Shibuya crossing is the famous intersection right outside Shibuya station. It’s rumored to be the busiest intersection in the world. When the lights turn red, it’s from all directions at the same time, so the center of the junction is filled with pedestrians crossing.
We spent an evening in this district, ducking in an out of shops and boutiqes, refreshing ourselves with fruit smoothies, and finally settling down for a steak dinner.
I had a ribeye, fatty and perfectly seasoned, cooked on a hot stone grill. It was delicious but it didn’t hold a candle to the wagyu steak I ate in Osaka. And we were amused by the “large” smoothies we had while shopping, which were the equivalent of a small in the U.S.
I bought these beautiful Japan-made, blush-colored leather sneakers from Onitsuka Tiger. (I work for Runkeeper, an ASICS company, and I have fallen in love with Onitsuka shoes.) This particular pair was beautifully made, with the prettiest pink shade, and bronze-colored laces.
After our short stay in Tokyo, we hopped back on the Shinkansen and joined my family again in Osaka. We had a fantastic time and we’re certainly planning on coming back, exploring more of Ginza, and especially visiting Tsujiki again, which for me was the ultimate highlight of our trip.

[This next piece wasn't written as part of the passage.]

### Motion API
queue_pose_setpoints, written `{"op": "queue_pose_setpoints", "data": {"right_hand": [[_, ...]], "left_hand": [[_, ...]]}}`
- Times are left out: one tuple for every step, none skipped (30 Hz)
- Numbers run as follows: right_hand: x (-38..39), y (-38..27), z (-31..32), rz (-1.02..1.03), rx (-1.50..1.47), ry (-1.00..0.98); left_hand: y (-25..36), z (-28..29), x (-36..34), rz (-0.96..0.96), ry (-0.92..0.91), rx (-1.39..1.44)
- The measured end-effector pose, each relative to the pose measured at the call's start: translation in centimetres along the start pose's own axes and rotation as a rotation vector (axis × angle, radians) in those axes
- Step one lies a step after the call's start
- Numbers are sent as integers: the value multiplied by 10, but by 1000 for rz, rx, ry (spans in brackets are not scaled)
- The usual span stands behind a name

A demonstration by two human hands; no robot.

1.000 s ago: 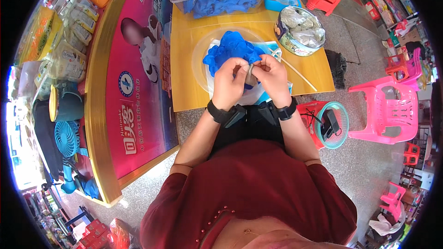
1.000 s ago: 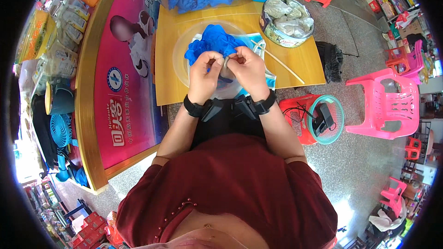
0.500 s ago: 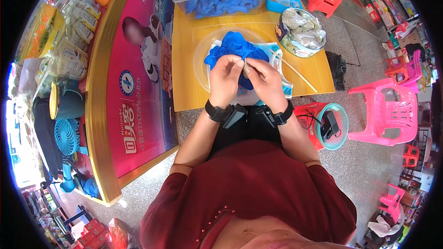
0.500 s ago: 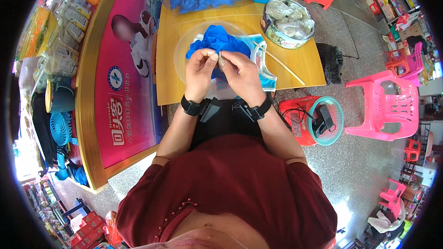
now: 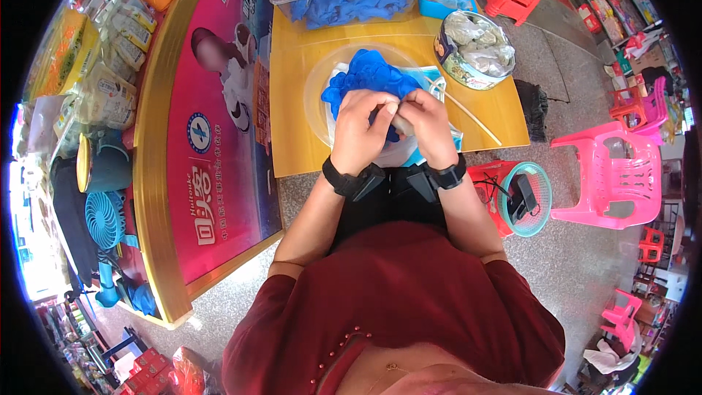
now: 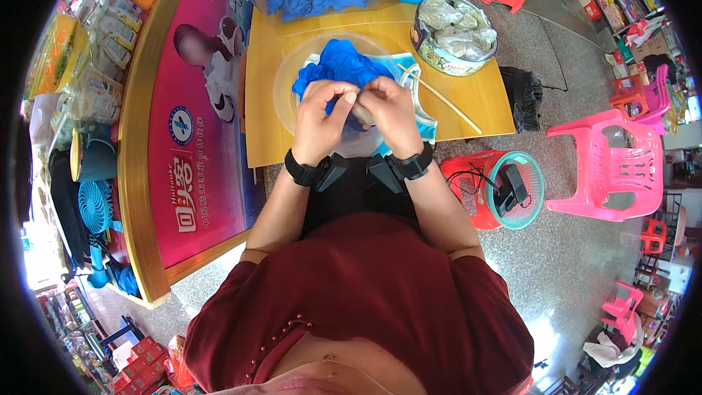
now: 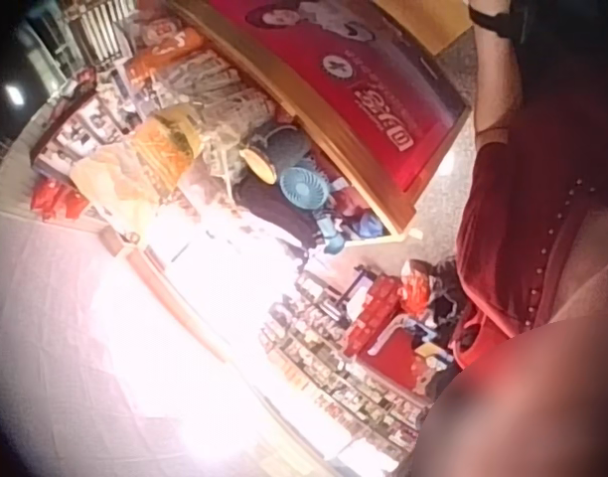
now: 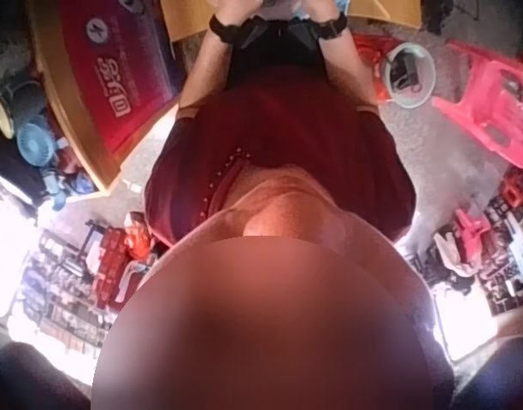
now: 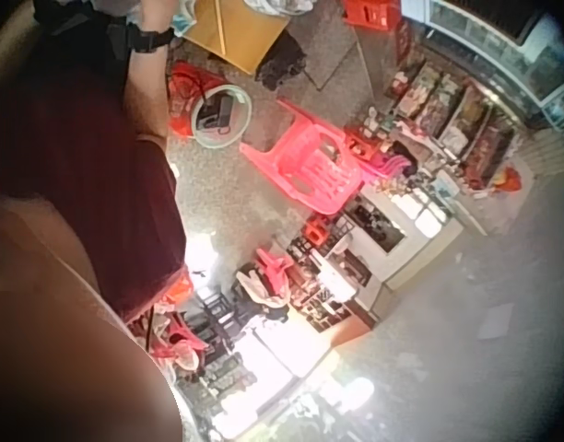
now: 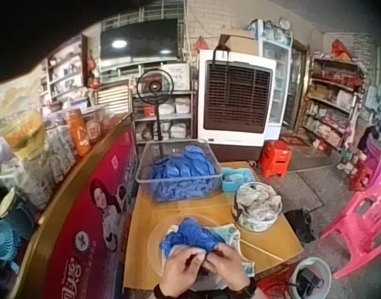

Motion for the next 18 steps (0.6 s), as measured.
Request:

The Tsukiji market is labeled a fish market but it is so much more than just seafood. The Eater Guide to Tokyo, which was just recently published, actually encourages visitors to skip the sushi and try other dishes at this expansive market. But if you ask me, please don’t skip the sushi. Find a little counter in the market, rub elbows with the locals, get some sushi, sashimi, a rice bowl. You, too, might just end up with the best tuna bowl of your life.